Seek Professional Help
The child of a narcissistic mother may find it unbearably painful to dredge up such memories and it is an excellent idea to seek professional help.

You may go through a period of mourning during therapy, due to the thoughts of having a mother who is not the ideal mother who cooks for you, helps you with your homework, and sews your costume.

The narcissistic mother could either be spoiled during her childhood days that she has never learned that the world does not revolve around her, or a child of at least one narcissistic parent.

Silently forgive your mother for not being the mother you needed.

You will have to do this more than once, but as you forgive, you release tension.

Avoid mentioning that she is narcissistic when dealing with her. 
She will almost certainly deny it. She will just get mad at you and you don't need that. It accomplishes absolutely nothing.

Keep your contacts as brief and infrequent as possible.
Establish boundaries. When speaking with her, speak as if you are speaking to a sulky child: "Let's have a conversation in which neither of us criticizes anyone or anything."

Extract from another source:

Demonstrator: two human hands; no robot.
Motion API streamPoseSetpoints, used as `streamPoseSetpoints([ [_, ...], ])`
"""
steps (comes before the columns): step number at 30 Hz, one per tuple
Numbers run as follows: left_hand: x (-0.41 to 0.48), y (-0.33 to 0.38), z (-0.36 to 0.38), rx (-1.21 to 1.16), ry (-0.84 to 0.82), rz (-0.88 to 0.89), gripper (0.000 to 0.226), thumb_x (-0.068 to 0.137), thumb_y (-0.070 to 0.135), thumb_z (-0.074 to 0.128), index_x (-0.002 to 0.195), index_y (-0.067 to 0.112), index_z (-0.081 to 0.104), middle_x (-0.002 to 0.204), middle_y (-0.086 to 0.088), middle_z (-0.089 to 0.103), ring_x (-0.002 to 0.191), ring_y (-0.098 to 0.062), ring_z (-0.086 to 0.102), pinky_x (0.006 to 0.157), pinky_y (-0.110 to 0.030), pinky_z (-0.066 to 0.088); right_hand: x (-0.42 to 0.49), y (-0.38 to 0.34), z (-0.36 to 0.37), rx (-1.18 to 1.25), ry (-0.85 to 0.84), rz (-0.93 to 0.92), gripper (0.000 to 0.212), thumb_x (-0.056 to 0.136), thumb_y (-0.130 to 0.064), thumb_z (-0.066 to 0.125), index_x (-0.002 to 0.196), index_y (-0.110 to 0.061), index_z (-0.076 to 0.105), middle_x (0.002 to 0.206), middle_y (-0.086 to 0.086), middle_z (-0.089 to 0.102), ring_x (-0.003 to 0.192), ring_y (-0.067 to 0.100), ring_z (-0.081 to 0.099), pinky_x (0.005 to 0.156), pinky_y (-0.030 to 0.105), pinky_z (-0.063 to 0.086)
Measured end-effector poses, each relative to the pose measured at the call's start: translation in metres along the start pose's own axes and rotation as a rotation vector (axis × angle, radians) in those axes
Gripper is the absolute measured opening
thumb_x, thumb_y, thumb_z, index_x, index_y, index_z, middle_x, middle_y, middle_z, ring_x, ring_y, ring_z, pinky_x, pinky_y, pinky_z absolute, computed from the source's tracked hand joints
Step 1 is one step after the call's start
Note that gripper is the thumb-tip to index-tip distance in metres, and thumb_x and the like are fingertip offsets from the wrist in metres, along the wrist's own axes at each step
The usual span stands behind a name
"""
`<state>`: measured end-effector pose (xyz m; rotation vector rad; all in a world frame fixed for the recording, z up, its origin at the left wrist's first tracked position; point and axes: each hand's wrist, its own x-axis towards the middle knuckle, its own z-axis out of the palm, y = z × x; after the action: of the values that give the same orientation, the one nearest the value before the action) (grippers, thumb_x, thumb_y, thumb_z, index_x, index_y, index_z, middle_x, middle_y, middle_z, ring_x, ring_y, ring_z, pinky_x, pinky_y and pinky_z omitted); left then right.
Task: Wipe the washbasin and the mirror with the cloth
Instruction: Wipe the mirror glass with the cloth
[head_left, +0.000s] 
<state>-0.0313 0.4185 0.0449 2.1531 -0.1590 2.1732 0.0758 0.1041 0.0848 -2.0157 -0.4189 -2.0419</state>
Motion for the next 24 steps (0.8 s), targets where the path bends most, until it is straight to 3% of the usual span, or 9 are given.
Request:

Since having a conversation under those circumstances is impossible for her, she will be the one to end the conversation quickly.

Don't waste time arguing.
If your mother insists that she is not critical, just change the subject. Remember, she knows everything. If she wants an argument, calmly tell her you will have to leave or hang up. I assure you that you will feel so much better afterwards.

Recovering from a lifetime with a narcissistic mother may be challenge, but ultimately, will be rewarding.

It is essential that you learn why your childhood was so unhappy, and you realize that it is not your fault.
You will not only improve your life but also lessen the chances of becoming a narcissistic parent yourself.